Consider the vectors A = 2.00 i + 7.00 j and B = 3.00 i - 2.00 j.
(a) Sketch the vector sum C = A + B and the vector subtraction D = A - B.
(b) Find analytical solutions for C and D first in terms of unit vectors and then in terms of polar coordinates, with angles measured with respect to the positive x axis.
I just can't figure out what the degree should be for the D vector polar coordinate
D=-i+9j
angle of D= arctan 9
A+B = (2+3)i + (7-2)j = 5i+5j
A-B = -i+9j
just draw a triangle with hypotenuse from (0,0) to (-1,9)
tanθ = 9/-1
θ = 180+83.66° = 263.66° or -96.34°
Oops. That would be
180-83.66 = 96.34°
thank you! the answer was 96.3
To find the polar coordinates for vector D (A - B), you need to calculate the magnitude and angle of the vector.

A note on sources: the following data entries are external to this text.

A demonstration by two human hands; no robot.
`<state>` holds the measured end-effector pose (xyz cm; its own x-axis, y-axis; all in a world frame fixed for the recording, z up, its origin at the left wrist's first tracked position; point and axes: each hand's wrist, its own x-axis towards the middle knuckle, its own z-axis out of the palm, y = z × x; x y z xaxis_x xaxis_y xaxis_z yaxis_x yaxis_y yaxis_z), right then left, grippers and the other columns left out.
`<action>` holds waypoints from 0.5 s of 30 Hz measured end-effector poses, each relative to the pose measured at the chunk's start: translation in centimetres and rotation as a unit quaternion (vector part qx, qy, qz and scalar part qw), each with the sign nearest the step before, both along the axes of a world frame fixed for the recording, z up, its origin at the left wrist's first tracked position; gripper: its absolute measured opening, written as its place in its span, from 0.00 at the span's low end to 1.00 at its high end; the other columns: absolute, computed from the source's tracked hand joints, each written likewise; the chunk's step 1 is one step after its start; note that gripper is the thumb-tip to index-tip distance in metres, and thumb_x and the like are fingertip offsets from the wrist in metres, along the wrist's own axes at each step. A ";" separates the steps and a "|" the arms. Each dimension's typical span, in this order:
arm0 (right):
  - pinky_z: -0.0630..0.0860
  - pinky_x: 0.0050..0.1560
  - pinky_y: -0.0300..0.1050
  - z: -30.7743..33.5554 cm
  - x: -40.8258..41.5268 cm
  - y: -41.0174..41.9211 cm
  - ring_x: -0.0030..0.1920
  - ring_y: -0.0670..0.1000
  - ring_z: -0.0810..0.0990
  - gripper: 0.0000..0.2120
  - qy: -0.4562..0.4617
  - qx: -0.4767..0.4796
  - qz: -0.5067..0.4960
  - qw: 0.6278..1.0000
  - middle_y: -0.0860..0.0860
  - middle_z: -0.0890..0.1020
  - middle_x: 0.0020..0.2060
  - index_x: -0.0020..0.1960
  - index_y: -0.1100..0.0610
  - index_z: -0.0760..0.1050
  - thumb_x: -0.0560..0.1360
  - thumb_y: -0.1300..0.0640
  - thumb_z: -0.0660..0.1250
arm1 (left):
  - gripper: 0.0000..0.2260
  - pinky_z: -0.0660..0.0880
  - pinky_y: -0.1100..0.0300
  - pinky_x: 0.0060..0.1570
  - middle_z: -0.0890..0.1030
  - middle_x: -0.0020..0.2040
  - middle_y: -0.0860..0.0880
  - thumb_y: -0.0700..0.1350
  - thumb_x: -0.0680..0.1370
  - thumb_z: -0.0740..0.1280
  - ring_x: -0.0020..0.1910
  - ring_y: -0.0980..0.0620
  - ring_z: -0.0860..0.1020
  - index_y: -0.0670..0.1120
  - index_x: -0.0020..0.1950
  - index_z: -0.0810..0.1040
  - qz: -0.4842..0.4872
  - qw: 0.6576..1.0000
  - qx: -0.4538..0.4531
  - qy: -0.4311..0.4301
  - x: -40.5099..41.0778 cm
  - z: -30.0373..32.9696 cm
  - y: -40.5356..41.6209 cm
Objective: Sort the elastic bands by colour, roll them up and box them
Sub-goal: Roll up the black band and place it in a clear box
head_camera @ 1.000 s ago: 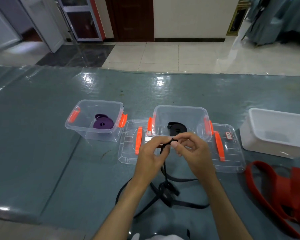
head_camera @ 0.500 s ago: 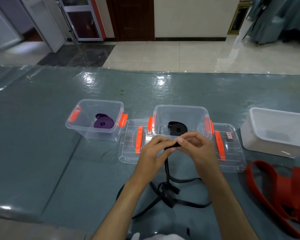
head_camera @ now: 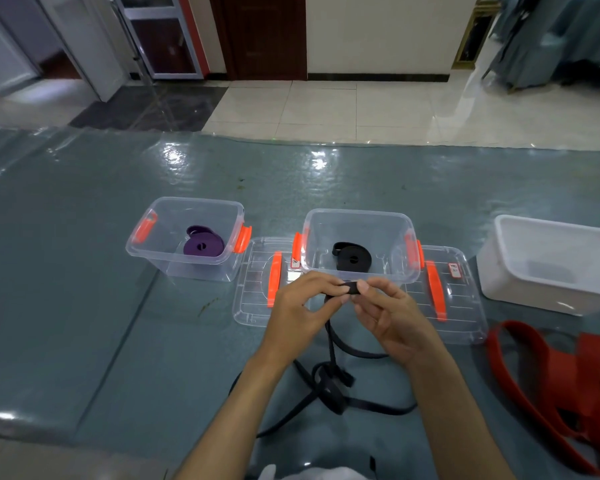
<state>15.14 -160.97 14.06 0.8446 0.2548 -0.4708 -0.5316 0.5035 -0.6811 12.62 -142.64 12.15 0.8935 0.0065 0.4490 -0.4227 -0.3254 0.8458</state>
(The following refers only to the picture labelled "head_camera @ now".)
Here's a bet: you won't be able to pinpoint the person's left hand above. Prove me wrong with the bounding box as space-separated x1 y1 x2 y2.
262 270 352 368

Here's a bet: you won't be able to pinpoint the person's right hand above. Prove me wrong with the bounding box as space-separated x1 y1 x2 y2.
352 277 449 371

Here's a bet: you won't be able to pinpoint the narrow black resistance band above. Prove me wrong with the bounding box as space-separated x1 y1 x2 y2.
228 281 419 439

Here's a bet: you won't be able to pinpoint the wide black resistance band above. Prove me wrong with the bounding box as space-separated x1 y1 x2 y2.
331 241 373 271

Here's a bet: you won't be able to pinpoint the clear plastic storage box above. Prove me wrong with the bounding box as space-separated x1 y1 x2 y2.
125 196 253 283
291 208 425 285

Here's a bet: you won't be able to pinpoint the purple resistance band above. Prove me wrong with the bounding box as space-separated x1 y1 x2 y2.
183 232 226 257

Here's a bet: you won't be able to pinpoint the white plastic box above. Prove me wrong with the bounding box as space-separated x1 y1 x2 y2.
476 214 600 317

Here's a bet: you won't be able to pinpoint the red resistance band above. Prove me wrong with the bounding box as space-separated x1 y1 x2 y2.
486 320 600 478

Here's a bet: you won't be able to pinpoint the person's left forearm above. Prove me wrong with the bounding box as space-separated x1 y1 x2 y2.
173 349 291 480

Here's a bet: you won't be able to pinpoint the person's right forearm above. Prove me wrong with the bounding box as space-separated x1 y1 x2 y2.
409 347 516 480

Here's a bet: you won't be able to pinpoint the clear lid orange handle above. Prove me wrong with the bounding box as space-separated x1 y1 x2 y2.
405 244 489 345
232 237 311 328

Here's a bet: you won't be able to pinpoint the person's white shirt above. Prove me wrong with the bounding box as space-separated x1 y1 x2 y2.
257 464 376 480

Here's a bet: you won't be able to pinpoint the teal felt table cover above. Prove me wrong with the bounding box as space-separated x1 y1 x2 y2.
0 125 600 480

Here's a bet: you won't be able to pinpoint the dark brown wooden door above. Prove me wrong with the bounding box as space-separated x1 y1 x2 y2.
209 0 309 81

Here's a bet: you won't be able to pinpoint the white framed glass door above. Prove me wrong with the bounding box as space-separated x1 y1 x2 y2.
112 0 210 81

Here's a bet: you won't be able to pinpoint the narrow white door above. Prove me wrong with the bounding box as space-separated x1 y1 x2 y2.
35 0 129 103

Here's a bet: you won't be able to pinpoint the white open door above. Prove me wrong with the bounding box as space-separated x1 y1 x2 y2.
0 0 42 98

Let's start by finding the magnitude of vector D using the formula:
|D| = sqrt((Dx)^2 + (Dy)^2)
Dx represents the x-component of vector D, and Dy represents the y-component of vector D.
In this case, Dx = Ax - Bx = 2.00 - 3.00 = -1.00 and Dy = Ay - By = 7.00 - (-2.00) = 9.00.
Now, substitute these values into the magnitude formula:
|D| = sqrt((-1.00)^2 + (9.00)^2) = sqrt(1.00 + 81.00) = sqrt(82.00) = 9.06
The magnitude of vector D is approximately 9.06.
Next, let's find the angle of vector D (θ) with respect to the positive x-axis. We can use trigonometry to calculate this angle.
Using the formula:
θ = arctan(Dy / Dx)
Substitute the values of Dx and Dy into the formula:
θ = arctan(9.00 / -1.00) ≈ -81.87 degrees
The angle θ of vector D is approximately -81.87 degrees. Note that the negative sign indicates a counterclockwise rotation from the positive x-axis.
Therefore, the polar coordinates for vector D (A - B) are approximately (9.06, -81.87 degrees).